Segundo o neurologista Paulo Henrique Bertolucci, diretor do Núcleo de Envelhecimento Cerebral da Universidade Federal de São Paulo (Unifesp), as pessoas são capazes de aprender e reter novos fatos e competências ao longo de toda a vida, especialmente com estímulo intelectual frequente. “Manter o cérebro sempre ativo, em constante processo de aprendizado e desafios mentais contribui para a manutenção da função cognitiva. Nunca é tarde para aprender algo novo e desenvolver habilidades”, reforça o médico.
Além das atividades físicas e de estímulo para manter as funções cognitivas bem, uma dieta balanceada pode ajudar a preservar a qualidade de vida até mesmo nos últimos anos do indivíduo. “Pesquisas indicam que determinadas dietas antioxidantes, alinhadas a aumento da frequência cardiorrespiratória, podem diminuir os danos causados pelo impacto dos anos na vida de uma pessoa”, conclui.

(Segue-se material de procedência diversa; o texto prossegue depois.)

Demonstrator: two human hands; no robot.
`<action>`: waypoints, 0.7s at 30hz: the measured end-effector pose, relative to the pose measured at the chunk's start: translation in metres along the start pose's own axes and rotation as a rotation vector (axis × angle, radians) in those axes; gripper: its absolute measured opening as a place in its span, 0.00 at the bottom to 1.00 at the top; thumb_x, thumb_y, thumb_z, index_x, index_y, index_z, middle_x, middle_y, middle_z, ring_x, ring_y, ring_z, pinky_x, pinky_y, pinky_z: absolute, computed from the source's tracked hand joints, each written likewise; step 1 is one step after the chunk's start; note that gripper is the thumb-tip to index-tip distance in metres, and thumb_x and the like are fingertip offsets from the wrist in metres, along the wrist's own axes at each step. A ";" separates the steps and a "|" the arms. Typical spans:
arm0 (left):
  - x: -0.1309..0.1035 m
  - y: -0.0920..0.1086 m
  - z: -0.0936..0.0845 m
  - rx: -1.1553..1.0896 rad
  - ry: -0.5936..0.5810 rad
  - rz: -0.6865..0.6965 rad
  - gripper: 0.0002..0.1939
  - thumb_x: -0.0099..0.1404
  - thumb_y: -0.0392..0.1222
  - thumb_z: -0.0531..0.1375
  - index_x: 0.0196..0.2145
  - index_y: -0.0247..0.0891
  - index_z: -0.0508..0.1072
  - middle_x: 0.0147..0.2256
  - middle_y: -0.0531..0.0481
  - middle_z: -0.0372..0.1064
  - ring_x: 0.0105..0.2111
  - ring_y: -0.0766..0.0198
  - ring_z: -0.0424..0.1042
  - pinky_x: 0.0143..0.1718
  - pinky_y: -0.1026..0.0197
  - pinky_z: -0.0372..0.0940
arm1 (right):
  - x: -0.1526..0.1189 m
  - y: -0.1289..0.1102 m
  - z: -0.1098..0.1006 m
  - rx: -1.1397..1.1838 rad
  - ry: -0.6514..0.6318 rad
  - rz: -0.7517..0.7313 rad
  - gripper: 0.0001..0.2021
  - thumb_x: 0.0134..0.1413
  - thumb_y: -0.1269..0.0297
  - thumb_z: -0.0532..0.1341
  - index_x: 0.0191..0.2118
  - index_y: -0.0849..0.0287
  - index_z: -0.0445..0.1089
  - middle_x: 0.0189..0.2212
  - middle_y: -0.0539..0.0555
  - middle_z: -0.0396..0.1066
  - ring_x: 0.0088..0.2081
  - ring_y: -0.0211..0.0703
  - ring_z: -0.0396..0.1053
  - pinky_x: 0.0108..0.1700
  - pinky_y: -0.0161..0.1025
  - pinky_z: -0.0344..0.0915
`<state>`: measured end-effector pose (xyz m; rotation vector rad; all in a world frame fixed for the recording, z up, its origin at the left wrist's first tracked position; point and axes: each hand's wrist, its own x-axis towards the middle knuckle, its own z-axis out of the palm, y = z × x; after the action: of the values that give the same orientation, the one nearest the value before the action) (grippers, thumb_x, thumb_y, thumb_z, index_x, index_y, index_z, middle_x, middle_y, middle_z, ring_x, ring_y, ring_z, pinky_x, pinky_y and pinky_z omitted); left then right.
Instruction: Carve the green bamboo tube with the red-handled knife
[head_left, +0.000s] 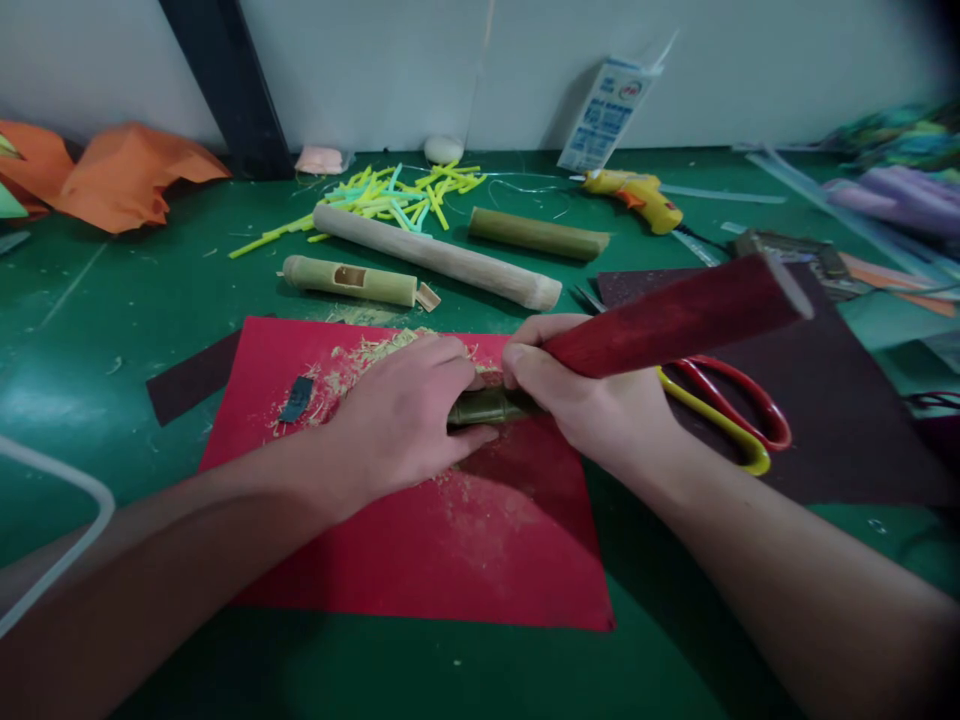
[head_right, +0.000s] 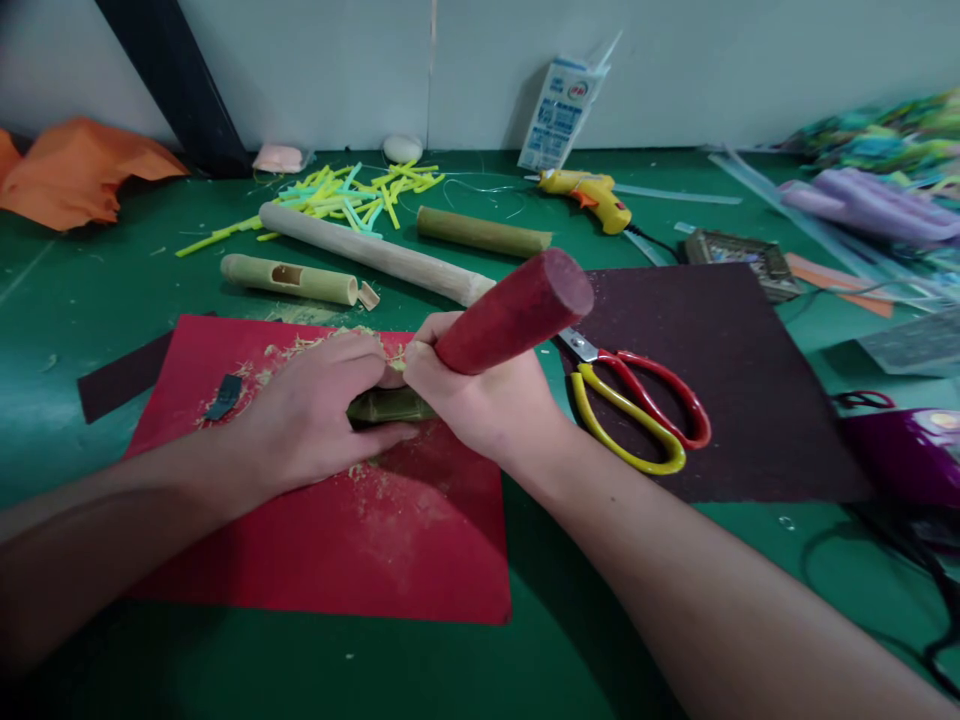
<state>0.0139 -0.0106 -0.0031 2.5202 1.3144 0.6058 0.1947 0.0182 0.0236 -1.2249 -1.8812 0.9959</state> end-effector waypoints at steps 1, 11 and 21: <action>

O ideal, contudo, é que esse cuidado seja constituído ao longo da vida. O envelhecimento começa no nascimento, mas uma maior atenção com a saúde física e mental pode ser adotada em torno dos 30 anos. Principalmente por quem tem casos de doenças cognitivas na família. As demências têm, sim, um componente hereditário, mas mesmo aqueles predispostos a desenvolvê-las podem postergá-la com mais atividade cerebral e física, mantendo a famosa plasticidade cerebral, que é a capacidade do sistema nervoso central de formar neurônios durante a vida adulta.

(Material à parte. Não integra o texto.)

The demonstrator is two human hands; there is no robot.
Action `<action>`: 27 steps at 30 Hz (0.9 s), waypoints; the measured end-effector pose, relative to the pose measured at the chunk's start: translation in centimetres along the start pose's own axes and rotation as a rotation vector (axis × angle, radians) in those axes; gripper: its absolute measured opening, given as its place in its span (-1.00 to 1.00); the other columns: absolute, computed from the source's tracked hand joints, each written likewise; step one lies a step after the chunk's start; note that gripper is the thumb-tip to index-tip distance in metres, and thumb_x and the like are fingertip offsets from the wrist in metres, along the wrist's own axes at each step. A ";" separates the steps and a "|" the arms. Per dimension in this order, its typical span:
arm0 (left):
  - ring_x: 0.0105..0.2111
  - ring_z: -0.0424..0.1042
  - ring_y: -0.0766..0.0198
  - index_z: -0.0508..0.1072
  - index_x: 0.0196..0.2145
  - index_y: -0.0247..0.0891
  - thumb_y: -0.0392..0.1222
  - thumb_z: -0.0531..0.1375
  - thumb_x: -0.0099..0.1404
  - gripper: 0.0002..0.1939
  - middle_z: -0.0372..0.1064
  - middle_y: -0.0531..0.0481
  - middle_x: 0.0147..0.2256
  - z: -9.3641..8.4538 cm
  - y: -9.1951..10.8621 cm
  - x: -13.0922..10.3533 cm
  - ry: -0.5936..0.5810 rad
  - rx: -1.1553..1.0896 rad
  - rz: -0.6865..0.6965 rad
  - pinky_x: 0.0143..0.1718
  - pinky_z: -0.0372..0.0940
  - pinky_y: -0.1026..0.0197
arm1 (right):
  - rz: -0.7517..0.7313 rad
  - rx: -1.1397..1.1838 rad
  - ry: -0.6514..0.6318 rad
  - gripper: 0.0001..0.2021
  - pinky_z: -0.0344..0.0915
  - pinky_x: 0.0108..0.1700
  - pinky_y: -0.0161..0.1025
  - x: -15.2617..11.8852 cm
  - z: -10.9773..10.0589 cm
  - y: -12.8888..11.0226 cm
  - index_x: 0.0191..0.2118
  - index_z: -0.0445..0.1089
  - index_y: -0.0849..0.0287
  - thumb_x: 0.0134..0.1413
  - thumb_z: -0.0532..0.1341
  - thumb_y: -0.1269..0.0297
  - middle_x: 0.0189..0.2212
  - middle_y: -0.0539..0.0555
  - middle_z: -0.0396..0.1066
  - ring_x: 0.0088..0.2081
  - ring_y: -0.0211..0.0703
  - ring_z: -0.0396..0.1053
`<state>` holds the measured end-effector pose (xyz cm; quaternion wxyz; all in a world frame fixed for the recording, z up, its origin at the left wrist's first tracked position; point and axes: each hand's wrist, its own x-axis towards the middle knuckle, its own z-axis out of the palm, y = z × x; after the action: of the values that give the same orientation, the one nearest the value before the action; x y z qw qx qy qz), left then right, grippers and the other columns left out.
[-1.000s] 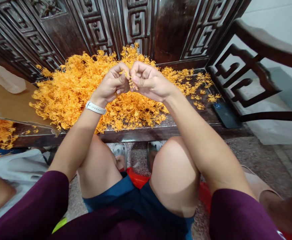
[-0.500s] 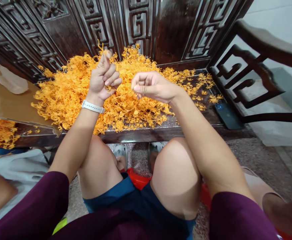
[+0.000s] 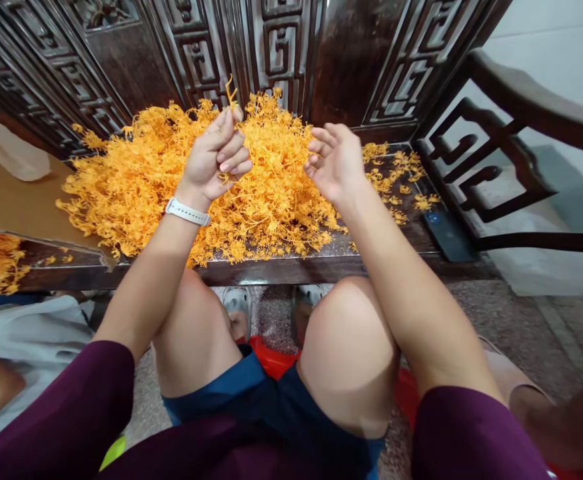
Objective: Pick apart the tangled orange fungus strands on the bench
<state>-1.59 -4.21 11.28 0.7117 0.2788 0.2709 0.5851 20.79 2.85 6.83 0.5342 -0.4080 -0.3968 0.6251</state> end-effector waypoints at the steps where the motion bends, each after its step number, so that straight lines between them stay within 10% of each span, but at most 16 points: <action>1: -0.80 0.06 0.50 0.54 0.02 -0.10 -0.07 0.02 0.71 -0.71 -0.08 0.28 -0.71 0.0 -0.1 0.0 0.005 0.010 -0.005 -0.70 0.04 0.44 | -0.045 -0.089 -0.093 -0.65 0.45 -0.32 -0.10 -0.7 0.9 0.0 -0.23 0.45 -0.02 0.28 0.33 -0.19 -0.40 0.03 0.50 -0.41 -0.10 0.38; 9: -0.73 0.10 0.52 0.46 -0.24 -0.19 -0.10 0.07 0.69 -0.68 0.01 0.24 -0.67 -0.2 -1.2 0.6 -0.055 0.241 0.065 -0.63 0.10 0.44 | -0.410 -0.308 -0.366 -0.40 0.56 -0.16 -0.02 -2.9 4.8 1.2 -0.23 0.46 0.03 -0.10 0.61 -0.33 -0.27 0.06 0.52 -0.15 0.01 0.53; 16: -0.46 0.55 0.34 0.51 -0.04 -0.17 0.16 0.26 0.56 -0.67 0.30 0.12 -0.50 -1.5 -2.5 1.9 0.131 0.481 0.204 -0.42 0.34 0.36 | -0.270 -0.244 -0.385 -0.48 0.57 -0.17 -0.06 -3.5 4.5 0.3 -0.28 0.34 0.03 0.15 0.49 -0.29 -0.25 0.06 0.52 -0.17 -0.04 0.53; 27: -0.24 0.63 0.37 0.40 -0.15 -0.22 -0.18 0.03 0.70 -0.77 0.31 0.09 -0.37 -0.9 -2.3 1.9 0.038 0.403 0.222 -0.16 0.52 0.31 | -0.190 -0.064 -0.563 -0.61 0.56 -0.17 -0.13 -5.0 4.4 -0.7 -0.30 0.38 0.05 0.23 0.51 -0.07 -0.27 0.04 0.46 -0.15 -0.06 0.51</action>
<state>-0.32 -2.68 8.90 0.5675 0.4324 0.3634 0.5992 17.39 -2.30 9.42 0.4459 -0.1964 -0.5855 0.6480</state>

Segundo Cosenza, o cérebro se modifica ao longo da vida através dessa plasticidade. Até pouco tempo os cientistas e médicos pensavam que o órgão era plástico apenas até a adolescência. Mas a ciência já descobriu que o cérebro continua com essa atividade de regeneração de neurônios pela vida inteira, mesmo que vá perdendo um pouco da plasticidade. “Por isso, as pessoas mais velhas têm mais dificuldade para aprender. Mas, se esforçando, conseguem”, acrescenta.
Aluízio Serpa, 86 anos
Aposentado
Cérebros mais sofisticados, de indivíduos com mais anos de educação, por exemplo, tendem a criar maior reserva cognitiva. É ela que vai evitar, ou retardar, o desenvolvimento de uma patologia no futuro. Aluízio Serpa, de 86 anos, não sabia de nada disso, mas chegou à idade avançada com saúde para dar e vender. Há um ano morando em uma residência para idosos – porque estava se sentindo sozinho na casa da filha, que trabalhava o dia inteiro –, encontrou companhia para os jogos de baralho e tabuleiro de que tanto gosta. Leitor voraz, de livros e jornal, Aluízio é extremamente lúcido e leva a vida como idosos bem mais jovens. Apesar de a atividade física ter ficado um pouco de lado na idade produtiva, quando trabalhava com seguros, ele retomou aos exercícios e se lembra de quando jogava vôlei, basquete, futebol e até remava, na juventude. “Sempre levei uma vida metódica em relação à alimentação e ao lazer. Há anos faço palavras cruzadas, sempre gostei. Que bom que isso me ajudou a chegar até aqui. Tenho uma família longeva e sou muito bem cuidado. E agora tenho até um companheiro para os jogos de cartas”, conta ele, lembrando do parceiro Mário, que também vive na residência de idosos.